Wendy Richards, a lecturer in industrial relations who earns about 34,000 a year, is quitting the University of Keele after 16 years for a new life in Canada. “I have had enough of a 50-hour week and weekend working. My frustration has been building up over the last three or four years because the workload has got so much heavier. I like running my course but what I hate is the bureaucracy.”

An academic working in the social science department of a northern university said she intended to rear racing greyhounds. “They say the only way to make a fortune in greyhound breeding is to start with a fortune. But the only way to make a fortune as an academic is to leave.” She added that she could end up earning a vice-chancellor’s salary.

“Some of our members are so desperate to escape that they are giving up higher education and going to work in fields which are completely unrelated and which do not have the same social standing,” said an AUT spokesman.

The union forecast that leading universities would be “crippled” by the strikes over pay and claimed that university life in Wales had “ground to a halt” on the first day of action yesterday.

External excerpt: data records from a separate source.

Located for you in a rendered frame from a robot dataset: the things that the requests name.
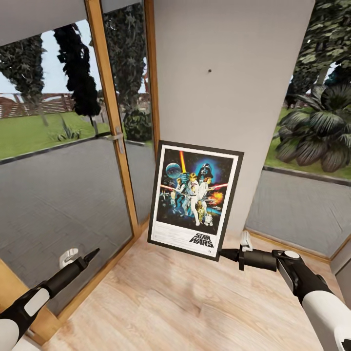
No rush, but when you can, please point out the poster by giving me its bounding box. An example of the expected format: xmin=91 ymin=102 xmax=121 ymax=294
xmin=147 ymin=140 xmax=244 ymax=262

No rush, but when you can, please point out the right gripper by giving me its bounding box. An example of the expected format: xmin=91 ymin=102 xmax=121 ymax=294
xmin=218 ymin=244 xmax=263 ymax=271

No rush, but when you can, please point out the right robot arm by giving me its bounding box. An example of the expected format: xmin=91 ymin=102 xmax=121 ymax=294
xmin=218 ymin=231 xmax=351 ymax=351

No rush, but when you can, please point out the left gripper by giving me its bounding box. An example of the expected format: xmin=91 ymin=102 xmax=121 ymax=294
xmin=55 ymin=248 xmax=100 ymax=288

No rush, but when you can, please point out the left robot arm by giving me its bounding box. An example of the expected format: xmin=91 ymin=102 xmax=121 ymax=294
xmin=0 ymin=248 xmax=100 ymax=351

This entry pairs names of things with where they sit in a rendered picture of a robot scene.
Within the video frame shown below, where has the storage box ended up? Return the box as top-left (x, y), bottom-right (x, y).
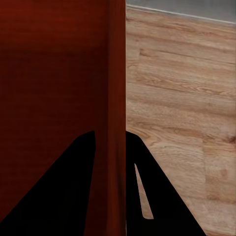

On Wednesday, the AUT will join the National Union of Students, which is protesting against planned top-up fees, to attempt to empty lecture halls and in effect shut down higher education institutions. The unions say their concerns are linked because fees and pay reforms both lead to the “marketisation” of higher education.

University employers said strike action taken by lecturers would be patchy. Fifty-three of the 166 higher education institutions had not been balloted by the AUT, while in another 40 membership of the union was too small for a strike to create a big impact, the Universities and Colleges Employers’ Association said.